Why don’t you prove what a brave little fellow you really are Bridson and start bashing Islam here? In no uncertain terms please.
Atheists don’t build hospitals, charities, clinics, street missions, feed the hungry centers, help the poor, save the dope addicts and criminals or anything else useful to making a better world. Christians do and always have.
Oops “clinics” needs clarification – I exclude those “clinics” religiously dedicated to killing unborn humans – yes that’s right “humans” – we’re not fans of zoophiles like Peter Singer as you are.
Your “science” is all wrong as well. Typical atheist denial of reality.

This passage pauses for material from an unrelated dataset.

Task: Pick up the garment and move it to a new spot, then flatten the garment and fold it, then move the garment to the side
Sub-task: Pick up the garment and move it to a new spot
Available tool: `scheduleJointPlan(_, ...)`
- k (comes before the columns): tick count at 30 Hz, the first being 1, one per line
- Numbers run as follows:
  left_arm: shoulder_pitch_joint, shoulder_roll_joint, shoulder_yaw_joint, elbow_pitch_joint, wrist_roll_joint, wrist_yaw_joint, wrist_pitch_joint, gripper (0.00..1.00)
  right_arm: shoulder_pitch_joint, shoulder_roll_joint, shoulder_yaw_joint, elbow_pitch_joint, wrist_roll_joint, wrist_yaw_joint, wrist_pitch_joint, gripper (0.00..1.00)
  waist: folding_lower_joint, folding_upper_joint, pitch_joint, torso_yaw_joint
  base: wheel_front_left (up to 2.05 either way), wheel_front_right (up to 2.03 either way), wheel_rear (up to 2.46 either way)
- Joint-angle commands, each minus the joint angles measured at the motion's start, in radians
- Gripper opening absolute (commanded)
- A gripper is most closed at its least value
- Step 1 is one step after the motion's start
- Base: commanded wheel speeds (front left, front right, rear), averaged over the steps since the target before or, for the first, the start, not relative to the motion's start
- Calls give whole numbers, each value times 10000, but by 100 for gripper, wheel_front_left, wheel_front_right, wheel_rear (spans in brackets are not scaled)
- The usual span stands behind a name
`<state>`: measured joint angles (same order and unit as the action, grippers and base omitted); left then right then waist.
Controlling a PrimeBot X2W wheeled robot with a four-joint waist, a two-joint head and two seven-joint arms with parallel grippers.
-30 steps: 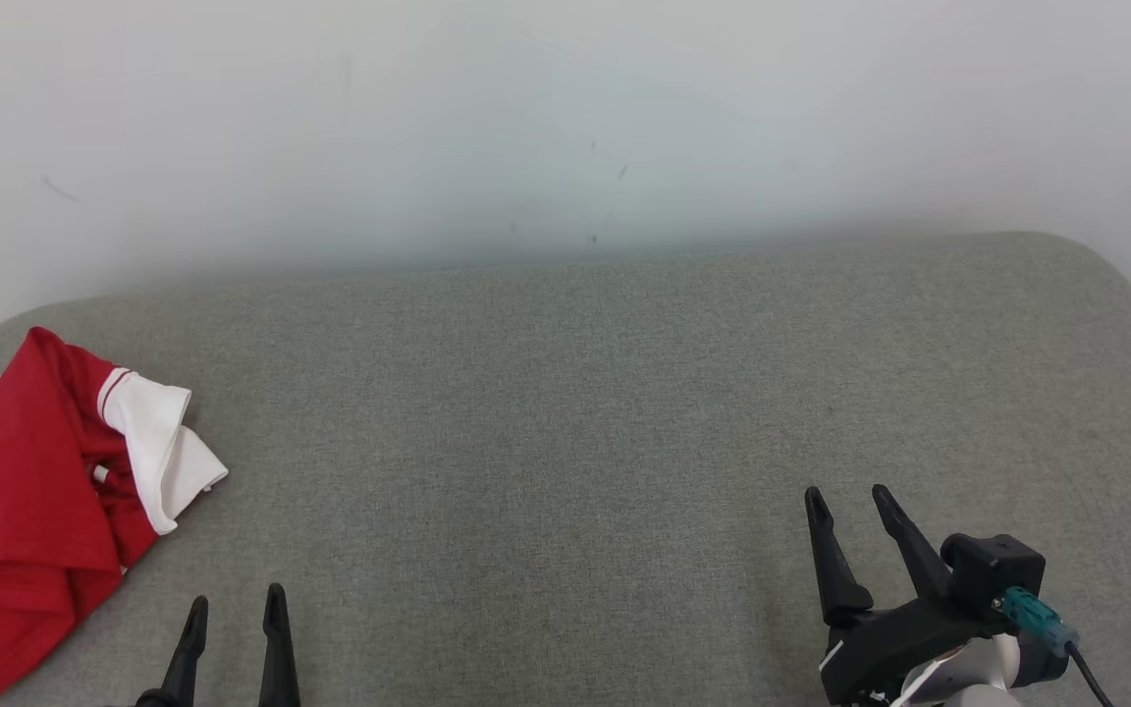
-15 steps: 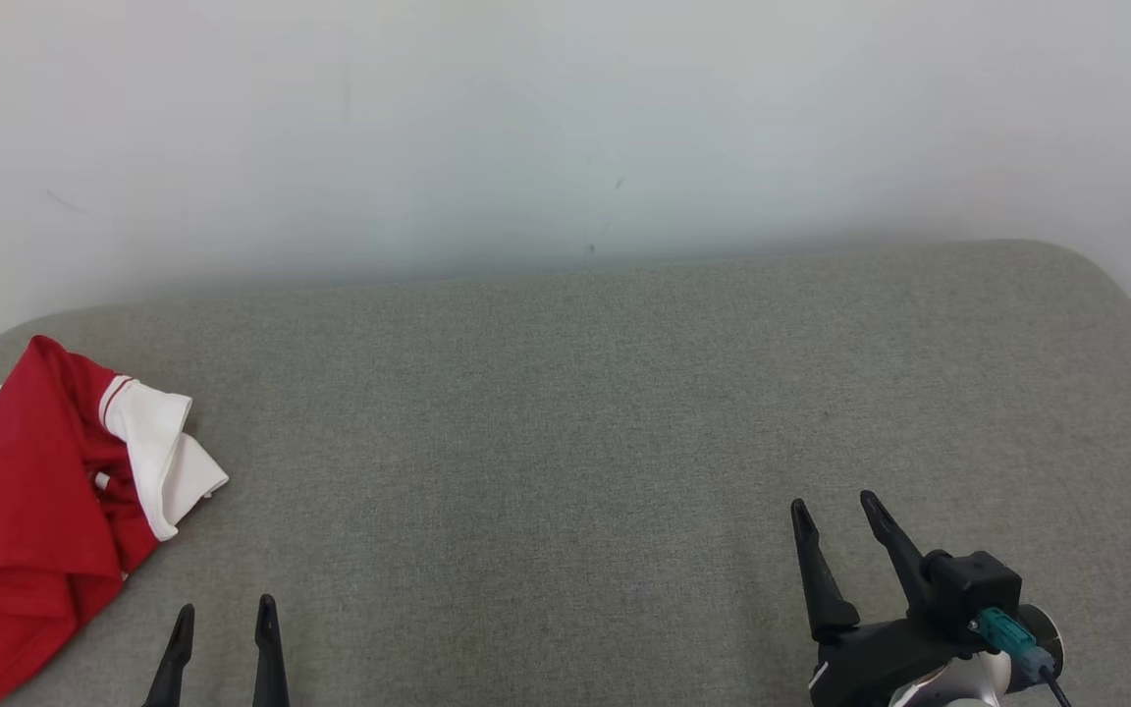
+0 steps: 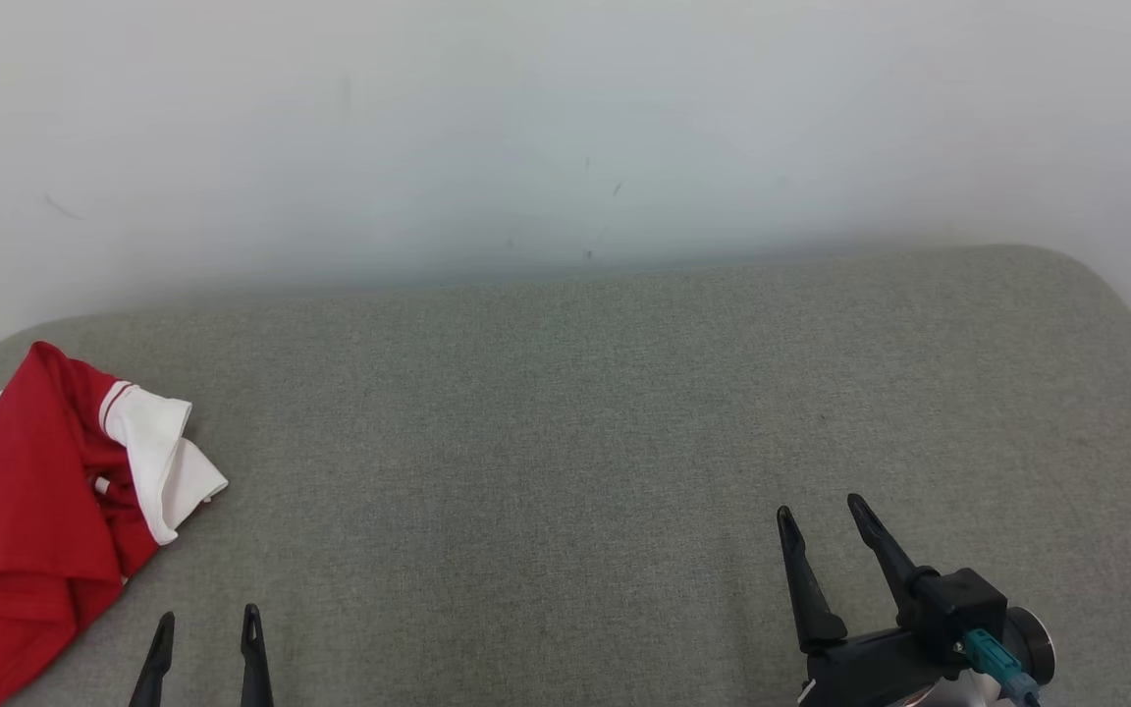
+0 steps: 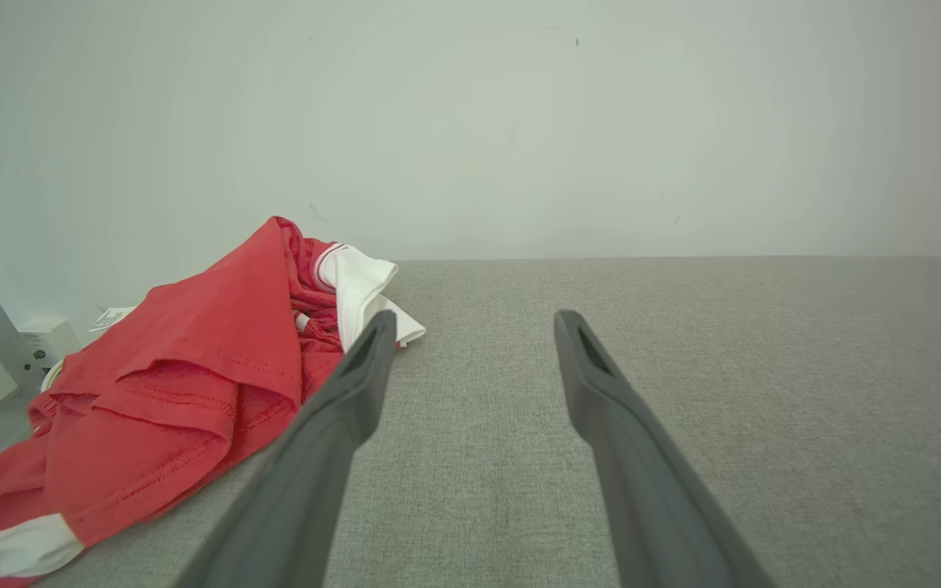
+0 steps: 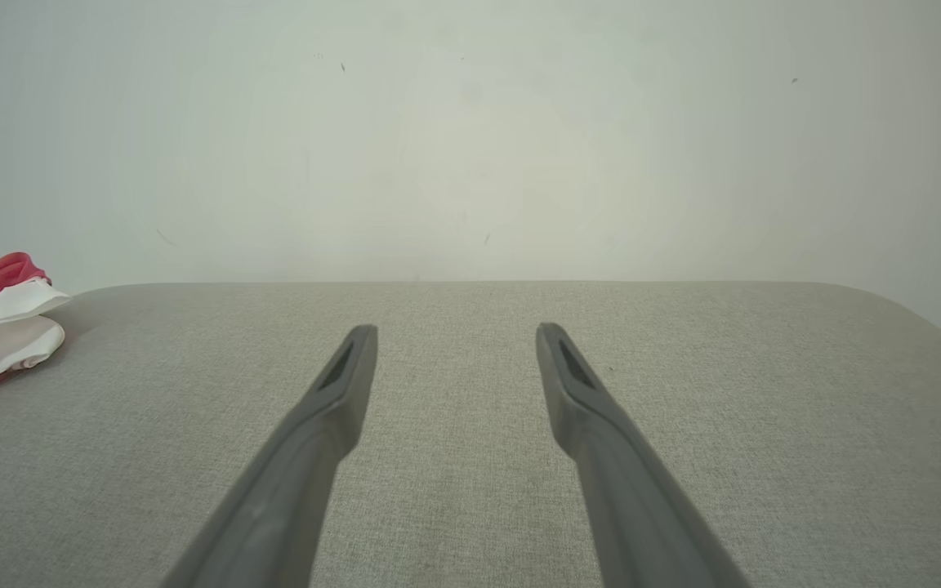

The only reason you even have the right to be here publishing your standard “same ages old crap” arguments and atheist bull shit is because of Judeo/Christian values underlying our basic laws.
Atheism has “no ultimate foundatio0ns for ethics” and is morally bankrupt, being merely parasitic in nature, borrowing what little morality it abides by from religion.
Atheists slaughtered over 130 million people in the 20th century alone. I bet you’re proud.
Atheists are useless parasitic preachers of nothing for nothing. I’ll bet lame brained Dawkins is your high priest.
Take the hint, your blog, like your inane philosophy, is a waste of time and worth less than fried dung.
You even rather lamely attempt to diss WL Craig. Sadly you’re not even in the same league as he and would no doubt piss yourself dry if ever having to debate him in public.
Even Voltaire had you atheists pegged,
“The atheists are for the most part imprudent and misguided scholars who reason badly who, not being able to understand the Creation, the origin of evil,and other difficulties, have recourse to the hypothesis the eternity of things and of inevitability…”
That’s you Bridson, misguided, imprudent and reasoning badly all the way.
bbridson said on October 29, 2011
I am glad you enjoyed and would be very interested to hear what you think about the thesis paper. And you are right, if this world is designed by a deity, as christians believe, then they are faced with having to explain how all the things that they say are bad happen naturally on this god’s watch.